Aluguei um atelier perto da minha casa, em Alfama. Era uma casinha por fora branca, por dentro igual ao que era cá fora. Estava vazia, não custou nada sequer, o senhorio ofereceu-ma enquanto precisasse dela, disse que podia fazer tudo o que quisesse lá, tinha liberdade. Levei a tela, levei as tintas, e comecei a fazer uns riscos na tela. O sonho estava a concretizar-se. Tanto tempo à espera de poder dar um ar de graça àquela tela que eu havera obtido, e que precisava de cor.
Porém, uns riscos depois, estava farto. A tela ficava cada vez mais bela, mas eu não estava satisfeito. Então, olhei em volta, e vi uma parede branca.
A tela podia esperar. Ela nunca fugiria! E então comecei a pintar a parede. Por lá fiz os mais belos desenhos da minha vida, empreguei toda a minha Arte naquelas paredes nuas, que não sendo minhas (era alugado, o improvisado atelier), me davam mais pulso venéreo para pintar. Para escrever com o pincel.
Passado um tempo, já todos aqueles cantos e recantos da antiga morada de alguém estavam coloridos e belos e cheios de Arte. Pintei também o chão. E a tela aguardava, sempre me observando, sempre lá para quando eu a quisesse pintar.
Eu dormia na minha casa e uma noite, quando eu estava longe do atelier, pensando se pintaria também o tecto e o chão deste, o atelier ruiu. Desabou. Não sei porquê, a noite estava calma.
Quando lá cheguei de manhã, aquelas paredes que eu pintava com tanta Arte eram pó, e não havia mais cor, só cinzento. Era no meio das ruínas que estavam os únicos pingos de cor da cena.
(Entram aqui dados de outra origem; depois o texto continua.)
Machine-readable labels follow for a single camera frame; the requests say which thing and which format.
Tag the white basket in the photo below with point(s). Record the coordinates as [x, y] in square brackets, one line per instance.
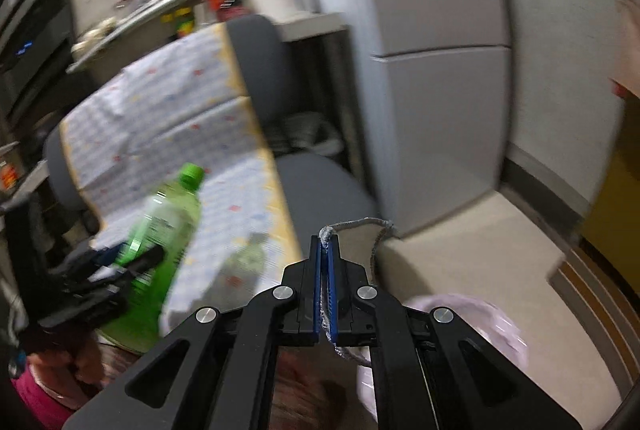
[307, 133]

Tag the bin with pale pink bag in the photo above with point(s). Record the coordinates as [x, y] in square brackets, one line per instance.
[480, 325]

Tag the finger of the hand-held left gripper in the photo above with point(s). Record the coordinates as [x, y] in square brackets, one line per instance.
[142, 259]
[95, 257]

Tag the green plastic bottle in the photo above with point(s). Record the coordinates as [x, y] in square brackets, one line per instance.
[165, 230]

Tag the pale pink cloth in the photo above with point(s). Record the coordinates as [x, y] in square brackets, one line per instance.
[627, 50]

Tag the grey partition panel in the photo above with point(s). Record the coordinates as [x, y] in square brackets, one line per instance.
[440, 110]

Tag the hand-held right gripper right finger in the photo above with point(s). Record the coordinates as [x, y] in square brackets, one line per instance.
[332, 290]

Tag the patterned white cloth yellow trim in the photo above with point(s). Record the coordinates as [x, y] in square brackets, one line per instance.
[175, 110]

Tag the person's left hand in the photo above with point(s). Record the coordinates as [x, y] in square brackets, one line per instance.
[85, 360]

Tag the black printer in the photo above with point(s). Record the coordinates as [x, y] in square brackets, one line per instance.
[30, 40]

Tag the person's left forearm pink sleeve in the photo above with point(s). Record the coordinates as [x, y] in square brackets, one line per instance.
[40, 402]

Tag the yellow cabinet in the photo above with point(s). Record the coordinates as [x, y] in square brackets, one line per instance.
[615, 210]

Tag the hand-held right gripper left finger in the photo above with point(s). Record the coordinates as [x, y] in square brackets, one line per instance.
[316, 290]

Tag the grey office chair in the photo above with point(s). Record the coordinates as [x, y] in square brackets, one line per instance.
[260, 55]

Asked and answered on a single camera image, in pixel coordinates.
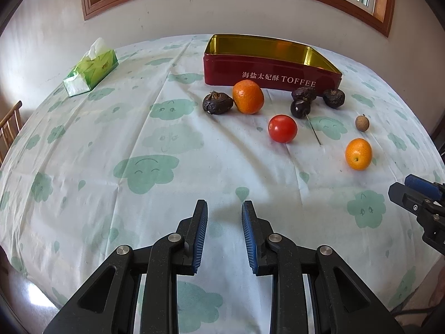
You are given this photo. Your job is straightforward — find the smooth orange kumquat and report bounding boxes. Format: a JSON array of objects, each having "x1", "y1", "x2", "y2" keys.
[{"x1": 345, "y1": 138, "x2": 373, "y2": 171}]

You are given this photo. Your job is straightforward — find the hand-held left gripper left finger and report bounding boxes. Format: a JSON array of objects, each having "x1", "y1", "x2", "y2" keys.
[{"x1": 43, "y1": 199, "x2": 208, "y2": 334}]

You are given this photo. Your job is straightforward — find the green tissue box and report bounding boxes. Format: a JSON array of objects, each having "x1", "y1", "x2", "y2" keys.
[{"x1": 63, "y1": 38, "x2": 119, "y2": 97}]

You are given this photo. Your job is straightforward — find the dark wrinkled water chestnut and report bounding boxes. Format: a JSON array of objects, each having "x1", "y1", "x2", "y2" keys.
[
  {"x1": 291, "y1": 87, "x2": 318, "y2": 104},
  {"x1": 322, "y1": 89, "x2": 346, "y2": 110},
  {"x1": 202, "y1": 91, "x2": 234, "y2": 115}
]

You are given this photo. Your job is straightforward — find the dark cherry with stem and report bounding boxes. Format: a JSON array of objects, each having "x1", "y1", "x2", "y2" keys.
[{"x1": 290, "y1": 100, "x2": 322, "y2": 146}]

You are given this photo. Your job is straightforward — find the red and gold tin box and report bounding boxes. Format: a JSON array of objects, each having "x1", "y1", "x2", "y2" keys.
[{"x1": 203, "y1": 34, "x2": 343, "y2": 91}]

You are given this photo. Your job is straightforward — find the red cherry tomato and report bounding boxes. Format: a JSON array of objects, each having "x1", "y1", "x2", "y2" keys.
[{"x1": 268, "y1": 114, "x2": 298, "y2": 143}]

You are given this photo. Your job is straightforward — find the wooden chair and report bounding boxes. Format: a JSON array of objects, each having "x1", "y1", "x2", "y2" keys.
[{"x1": 0, "y1": 100, "x2": 23, "y2": 161}]

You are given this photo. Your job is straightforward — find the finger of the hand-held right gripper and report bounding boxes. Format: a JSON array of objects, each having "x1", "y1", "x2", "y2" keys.
[
  {"x1": 404, "y1": 174, "x2": 445, "y2": 200},
  {"x1": 388, "y1": 182, "x2": 445, "y2": 255}
]

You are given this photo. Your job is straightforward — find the white cloud print tablecloth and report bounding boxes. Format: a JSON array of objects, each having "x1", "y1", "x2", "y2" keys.
[{"x1": 0, "y1": 34, "x2": 445, "y2": 324}]

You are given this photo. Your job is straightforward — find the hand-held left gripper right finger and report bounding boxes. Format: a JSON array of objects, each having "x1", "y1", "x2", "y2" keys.
[{"x1": 241, "y1": 200, "x2": 406, "y2": 334}]

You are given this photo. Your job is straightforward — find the mottled orange tangerine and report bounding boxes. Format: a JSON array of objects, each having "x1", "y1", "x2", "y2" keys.
[{"x1": 232, "y1": 80, "x2": 265, "y2": 115}]

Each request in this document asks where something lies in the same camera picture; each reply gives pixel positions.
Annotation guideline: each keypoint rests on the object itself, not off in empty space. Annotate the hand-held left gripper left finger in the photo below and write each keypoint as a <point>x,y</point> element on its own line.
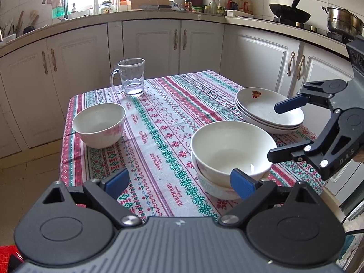
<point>116,183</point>

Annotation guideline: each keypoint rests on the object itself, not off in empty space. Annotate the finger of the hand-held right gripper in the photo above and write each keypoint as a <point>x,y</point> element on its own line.
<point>295,150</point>
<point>290,104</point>

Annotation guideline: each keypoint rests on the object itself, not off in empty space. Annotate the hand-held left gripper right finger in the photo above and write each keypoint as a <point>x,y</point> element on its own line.
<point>243,183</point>

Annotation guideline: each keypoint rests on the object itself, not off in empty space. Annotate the white plate with fruit print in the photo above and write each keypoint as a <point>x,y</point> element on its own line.
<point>284,128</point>
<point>261,108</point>
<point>280,132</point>

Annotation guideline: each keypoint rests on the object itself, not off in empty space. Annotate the cream cabinet door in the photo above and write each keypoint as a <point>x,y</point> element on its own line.
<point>150,42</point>
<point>261,59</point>
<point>82,68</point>
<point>321,68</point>
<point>22,96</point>
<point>203,45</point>

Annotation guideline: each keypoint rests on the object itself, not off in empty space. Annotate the patterned red green tablecloth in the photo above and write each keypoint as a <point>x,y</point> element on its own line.
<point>159,136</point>

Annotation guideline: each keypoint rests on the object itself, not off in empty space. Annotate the steel cooking pot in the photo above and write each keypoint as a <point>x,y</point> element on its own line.
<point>344,21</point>

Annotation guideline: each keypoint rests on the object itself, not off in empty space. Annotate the black gas stove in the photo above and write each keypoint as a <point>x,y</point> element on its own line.
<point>315,30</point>

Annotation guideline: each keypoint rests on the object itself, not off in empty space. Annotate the black wok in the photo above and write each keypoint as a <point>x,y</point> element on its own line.
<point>290,12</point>

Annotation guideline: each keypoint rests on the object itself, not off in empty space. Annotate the white plastic tray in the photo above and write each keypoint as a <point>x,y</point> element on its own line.
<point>239,13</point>

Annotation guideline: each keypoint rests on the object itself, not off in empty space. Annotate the orange seasoning bottle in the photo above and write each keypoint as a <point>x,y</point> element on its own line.
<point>248,5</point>

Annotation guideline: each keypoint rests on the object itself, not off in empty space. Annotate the clear glass mug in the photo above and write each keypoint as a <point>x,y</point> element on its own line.
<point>132,75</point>

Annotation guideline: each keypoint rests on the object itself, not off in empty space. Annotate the yellow seasoning bottle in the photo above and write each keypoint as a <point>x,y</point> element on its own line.
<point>241,4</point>

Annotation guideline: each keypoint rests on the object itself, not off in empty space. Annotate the white printed cloth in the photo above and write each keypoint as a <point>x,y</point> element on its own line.
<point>352,250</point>

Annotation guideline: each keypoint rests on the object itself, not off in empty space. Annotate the dark seasoning bottle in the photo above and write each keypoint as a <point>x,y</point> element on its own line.
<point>232,3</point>

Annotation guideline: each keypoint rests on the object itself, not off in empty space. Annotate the clear seasoning bottle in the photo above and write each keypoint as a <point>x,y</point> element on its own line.
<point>221,5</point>
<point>213,7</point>

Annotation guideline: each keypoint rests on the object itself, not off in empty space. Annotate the dark sauce bottle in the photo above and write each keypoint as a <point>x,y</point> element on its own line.
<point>188,4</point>

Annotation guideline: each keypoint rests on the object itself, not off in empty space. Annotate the beige kitchen countertop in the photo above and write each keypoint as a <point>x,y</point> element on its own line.
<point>159,14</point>

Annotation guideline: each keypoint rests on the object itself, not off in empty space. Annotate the glass jar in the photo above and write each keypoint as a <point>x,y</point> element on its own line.
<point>107,7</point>

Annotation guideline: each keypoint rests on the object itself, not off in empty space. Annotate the green label bottle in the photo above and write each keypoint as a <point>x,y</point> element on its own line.
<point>57,12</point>

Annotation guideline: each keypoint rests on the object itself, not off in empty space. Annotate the white dish rack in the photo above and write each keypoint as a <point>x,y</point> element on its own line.
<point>8,37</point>

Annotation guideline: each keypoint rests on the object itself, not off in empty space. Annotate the stack of plastic cups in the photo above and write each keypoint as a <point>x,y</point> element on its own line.
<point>96,2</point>

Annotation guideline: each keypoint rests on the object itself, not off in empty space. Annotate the bunch of kitchen utensils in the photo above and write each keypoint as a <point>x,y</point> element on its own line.
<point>27,22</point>

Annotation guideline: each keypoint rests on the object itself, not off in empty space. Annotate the chrome kitchen faucet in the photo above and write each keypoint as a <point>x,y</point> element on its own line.
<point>64,5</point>

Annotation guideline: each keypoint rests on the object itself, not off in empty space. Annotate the pink towel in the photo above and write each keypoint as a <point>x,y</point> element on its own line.
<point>56,0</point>

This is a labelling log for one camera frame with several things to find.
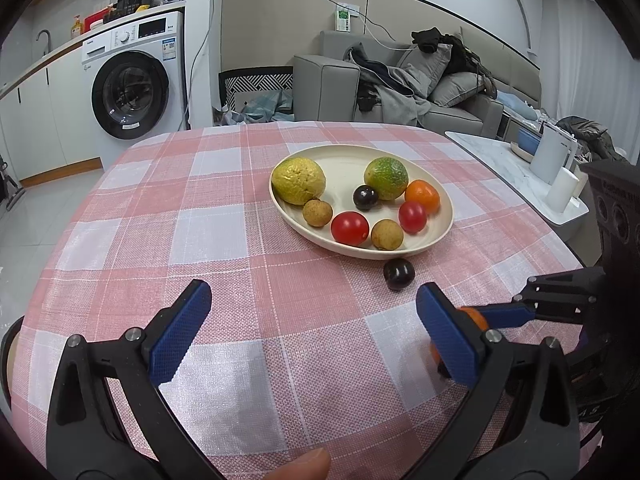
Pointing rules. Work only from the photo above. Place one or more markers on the orange tangerine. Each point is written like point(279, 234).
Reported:
point(423, 195)
point(475, 321)

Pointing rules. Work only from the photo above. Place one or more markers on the white kitchen cabinet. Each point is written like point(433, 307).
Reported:
point(40, 125)

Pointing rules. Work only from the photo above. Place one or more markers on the pink checked tablecloth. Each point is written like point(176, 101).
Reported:
point(200, 240)

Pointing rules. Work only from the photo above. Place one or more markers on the grey sofa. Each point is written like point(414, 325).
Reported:
point(325, 90)

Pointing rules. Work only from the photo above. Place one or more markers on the dark plum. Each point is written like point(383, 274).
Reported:
point(398, 274)
point(365, 198)

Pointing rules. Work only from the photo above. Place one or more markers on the black backpack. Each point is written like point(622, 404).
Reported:
point(457, 52)

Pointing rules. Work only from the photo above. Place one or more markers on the dark jacket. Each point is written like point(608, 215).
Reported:
point(592, 135)

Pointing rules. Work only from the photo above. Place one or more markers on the white marble side table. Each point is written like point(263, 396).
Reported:
point(495, 160)

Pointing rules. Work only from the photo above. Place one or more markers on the metal faucet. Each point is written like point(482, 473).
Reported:
point(42, 35)

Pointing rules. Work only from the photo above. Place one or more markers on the brown longan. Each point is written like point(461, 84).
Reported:
point(317, 213)
point(387, 234)

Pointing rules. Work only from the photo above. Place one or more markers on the red cherry tomato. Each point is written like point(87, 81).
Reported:
point(350, 228)
point(412, 216)

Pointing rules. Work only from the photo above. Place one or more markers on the yellow bottle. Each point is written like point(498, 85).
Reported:
point(76, 26)

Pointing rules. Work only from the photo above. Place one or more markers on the black white patterned basket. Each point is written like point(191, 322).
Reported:
point(255, 85)

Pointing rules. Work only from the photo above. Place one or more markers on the red box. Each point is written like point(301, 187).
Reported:
point(95, 21)

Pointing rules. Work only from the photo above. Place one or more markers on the green white wall box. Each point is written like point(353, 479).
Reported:
point(344, 16)

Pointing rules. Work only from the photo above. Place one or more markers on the green yellow lemon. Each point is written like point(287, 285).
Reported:
point(386, 178)

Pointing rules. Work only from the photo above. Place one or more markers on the white washing machine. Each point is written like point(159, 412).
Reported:
point(135, 80)

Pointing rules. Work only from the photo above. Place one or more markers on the black rice cooker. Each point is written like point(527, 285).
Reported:
point(135, 0)

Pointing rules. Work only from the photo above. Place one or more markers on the grey sofa pillow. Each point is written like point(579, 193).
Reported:
point(457, 87)
point(425, 67)

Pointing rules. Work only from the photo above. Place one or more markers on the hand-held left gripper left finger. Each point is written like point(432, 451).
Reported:
point(180, 330)

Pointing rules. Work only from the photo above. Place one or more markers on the pile of grey clothes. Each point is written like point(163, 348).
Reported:
point(390, 95)

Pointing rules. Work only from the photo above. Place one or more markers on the yellow bumpy lemon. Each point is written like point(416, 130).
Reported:
point(298, 181)

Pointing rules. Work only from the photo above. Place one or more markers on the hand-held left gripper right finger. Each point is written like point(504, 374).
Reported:
point(450, 332)

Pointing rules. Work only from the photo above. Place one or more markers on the beige oval plate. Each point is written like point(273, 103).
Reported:
point(340, 165)

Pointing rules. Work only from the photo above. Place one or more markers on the person's left hand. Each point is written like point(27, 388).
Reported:
point(300, 466)

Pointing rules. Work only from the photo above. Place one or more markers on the white electric kettle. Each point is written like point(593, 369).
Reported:
point(552, 152)

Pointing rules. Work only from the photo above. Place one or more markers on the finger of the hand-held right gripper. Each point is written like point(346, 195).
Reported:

Os pequenos riscos que eu tinha feito na tela. A tela permanecia lá, fiel a mim, sempre à minha espera. Peguei nela. Quis fugir daquele sítio, e andei uns metros até encontrar o conforto da minha casa. Coloquei a tela na minha salinha, mesmo ao lado do sofá onde em me sentava sempre. E ela ficou lá sempre à espera que eu a pintasse. Mas eu nunca pintei. De vez em quando pintava em madeira, pintava onde fosse que pintasse. Era a minha Arte, pintar no alheio.
Mas o meu Amor era aquela tela. Se calhar foi por isso que nunca pintei nela, pelo menos mais que alguns riscos coloridos.
Agora que sou velho e a Arte de pintar se foi, arrependo-me de nunca ter pintado aquela tela, que sempre esperou pela minha pincelada dedicada. Eu apenas me dediquei a guardá-la na minha casa, mas a cor que predominou nela foi sempre o branco. Não soube canalizar a minha Arte. Mas no fundo, ninguém sabe gerir a Arte como deve ser. O Amor sabe-se sempre, a Arte não.
Velho de Alfama
Em Alfama, e não só, muitos ateliers e, muito mais importante, variadíssimas habitações hão-de ter já ruído, trazendo a destruição de muito mais do que arte: às vezes do único abrigo de quem pouco sustento ainda vai tendo nesta vida. Escolhi comentar este tema, que apesar de mencionado não foi abordado em extrema escala neste texto, porque pretendo incidir no seu relevo em breve, num texto meu para este mesmo blogue. Agradeço muito o senhor por ter trazido essa temática que na nossa zona, e no país todo, vai recolhendo menos consensos do que o quanto fundamental ele me parece ser.
ResponderEliminarDe nada, Camarada
ResponderEliminarÉ um prazer.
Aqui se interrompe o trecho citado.